> Task to complete:
Reproduce exactly, and only, the lines below from the one containing "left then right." through the one containing "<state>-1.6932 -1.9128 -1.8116".

Items from a dataset

+++

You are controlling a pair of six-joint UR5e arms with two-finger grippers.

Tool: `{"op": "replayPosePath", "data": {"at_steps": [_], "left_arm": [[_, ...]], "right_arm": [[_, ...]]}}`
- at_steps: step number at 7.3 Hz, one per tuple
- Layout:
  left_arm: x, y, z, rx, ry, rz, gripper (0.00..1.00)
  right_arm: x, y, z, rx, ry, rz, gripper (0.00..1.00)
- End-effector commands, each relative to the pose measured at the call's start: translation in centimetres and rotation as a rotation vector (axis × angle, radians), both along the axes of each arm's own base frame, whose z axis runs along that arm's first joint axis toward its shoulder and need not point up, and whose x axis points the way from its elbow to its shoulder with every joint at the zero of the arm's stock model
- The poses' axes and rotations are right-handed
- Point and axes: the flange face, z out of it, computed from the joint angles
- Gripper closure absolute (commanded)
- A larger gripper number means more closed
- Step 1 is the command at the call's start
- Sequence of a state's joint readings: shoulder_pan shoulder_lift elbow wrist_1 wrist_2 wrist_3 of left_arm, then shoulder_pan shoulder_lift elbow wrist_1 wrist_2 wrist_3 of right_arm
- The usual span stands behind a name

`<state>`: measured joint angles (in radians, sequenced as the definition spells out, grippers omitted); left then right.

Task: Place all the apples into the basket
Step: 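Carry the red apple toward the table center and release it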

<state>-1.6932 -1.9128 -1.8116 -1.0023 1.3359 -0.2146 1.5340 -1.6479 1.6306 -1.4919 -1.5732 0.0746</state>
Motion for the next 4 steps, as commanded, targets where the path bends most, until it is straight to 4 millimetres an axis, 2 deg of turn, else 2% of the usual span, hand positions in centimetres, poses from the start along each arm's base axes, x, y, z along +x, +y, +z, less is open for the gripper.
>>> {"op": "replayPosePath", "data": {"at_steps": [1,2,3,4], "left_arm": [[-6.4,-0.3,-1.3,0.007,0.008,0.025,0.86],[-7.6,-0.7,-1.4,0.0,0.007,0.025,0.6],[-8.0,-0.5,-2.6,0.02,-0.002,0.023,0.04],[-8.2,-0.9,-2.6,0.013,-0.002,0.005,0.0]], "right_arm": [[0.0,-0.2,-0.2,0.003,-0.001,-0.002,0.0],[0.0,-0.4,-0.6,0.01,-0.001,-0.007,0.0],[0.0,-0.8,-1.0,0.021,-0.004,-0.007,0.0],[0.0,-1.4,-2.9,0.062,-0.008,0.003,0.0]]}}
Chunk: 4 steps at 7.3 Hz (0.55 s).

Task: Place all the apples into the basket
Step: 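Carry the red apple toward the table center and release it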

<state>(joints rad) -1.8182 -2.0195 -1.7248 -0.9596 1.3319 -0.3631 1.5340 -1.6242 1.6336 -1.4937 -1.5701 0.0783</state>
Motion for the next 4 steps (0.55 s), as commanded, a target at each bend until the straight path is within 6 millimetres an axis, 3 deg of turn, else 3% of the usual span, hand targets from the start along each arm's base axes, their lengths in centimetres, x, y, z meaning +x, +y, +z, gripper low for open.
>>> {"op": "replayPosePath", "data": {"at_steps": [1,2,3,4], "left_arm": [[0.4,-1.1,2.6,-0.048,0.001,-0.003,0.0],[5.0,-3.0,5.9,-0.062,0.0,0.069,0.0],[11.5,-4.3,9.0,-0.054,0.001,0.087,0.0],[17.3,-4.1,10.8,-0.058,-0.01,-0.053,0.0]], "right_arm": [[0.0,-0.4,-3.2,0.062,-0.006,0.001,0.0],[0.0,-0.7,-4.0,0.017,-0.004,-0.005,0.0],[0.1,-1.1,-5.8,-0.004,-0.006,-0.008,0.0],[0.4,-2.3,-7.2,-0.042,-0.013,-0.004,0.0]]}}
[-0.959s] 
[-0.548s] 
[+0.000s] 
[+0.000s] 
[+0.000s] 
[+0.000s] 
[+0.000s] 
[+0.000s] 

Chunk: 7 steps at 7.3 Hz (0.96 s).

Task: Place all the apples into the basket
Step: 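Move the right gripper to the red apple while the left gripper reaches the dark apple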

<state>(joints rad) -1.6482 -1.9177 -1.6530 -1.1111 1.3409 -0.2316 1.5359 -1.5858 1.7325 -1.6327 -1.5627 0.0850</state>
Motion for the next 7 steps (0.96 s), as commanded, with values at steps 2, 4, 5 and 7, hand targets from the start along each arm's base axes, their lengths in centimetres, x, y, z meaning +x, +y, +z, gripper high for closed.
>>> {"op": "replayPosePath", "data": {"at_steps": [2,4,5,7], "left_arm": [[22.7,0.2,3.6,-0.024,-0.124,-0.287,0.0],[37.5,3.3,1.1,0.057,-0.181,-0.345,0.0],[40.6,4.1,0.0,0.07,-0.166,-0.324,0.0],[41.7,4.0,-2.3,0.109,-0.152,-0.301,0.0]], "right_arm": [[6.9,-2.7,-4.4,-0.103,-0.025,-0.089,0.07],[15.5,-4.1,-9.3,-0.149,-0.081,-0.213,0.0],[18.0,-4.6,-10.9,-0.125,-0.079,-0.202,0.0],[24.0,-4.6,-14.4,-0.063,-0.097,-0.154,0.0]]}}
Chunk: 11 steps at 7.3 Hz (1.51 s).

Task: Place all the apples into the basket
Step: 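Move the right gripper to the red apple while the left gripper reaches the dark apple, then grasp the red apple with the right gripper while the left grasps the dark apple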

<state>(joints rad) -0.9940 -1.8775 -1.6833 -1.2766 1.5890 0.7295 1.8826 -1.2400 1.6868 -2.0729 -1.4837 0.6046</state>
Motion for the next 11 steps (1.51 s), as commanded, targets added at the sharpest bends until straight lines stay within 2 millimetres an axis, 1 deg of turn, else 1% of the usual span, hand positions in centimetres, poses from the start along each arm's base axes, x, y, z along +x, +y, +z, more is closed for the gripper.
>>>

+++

> Response to the task:
`<state>`: measured joint angles (in radians, sequenced as the definition spells out, grippers omitted); left then right.

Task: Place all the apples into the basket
Step: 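Carry the red apple toward the table center and release it
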
<state>-1.6932 -1.9128 -1.8116 -1.0023 1.3359 -0.2146 1.5340 -1.6479 1.6306 -1.4919 -1.5732 0.0746</state>

The work on the exercise is done.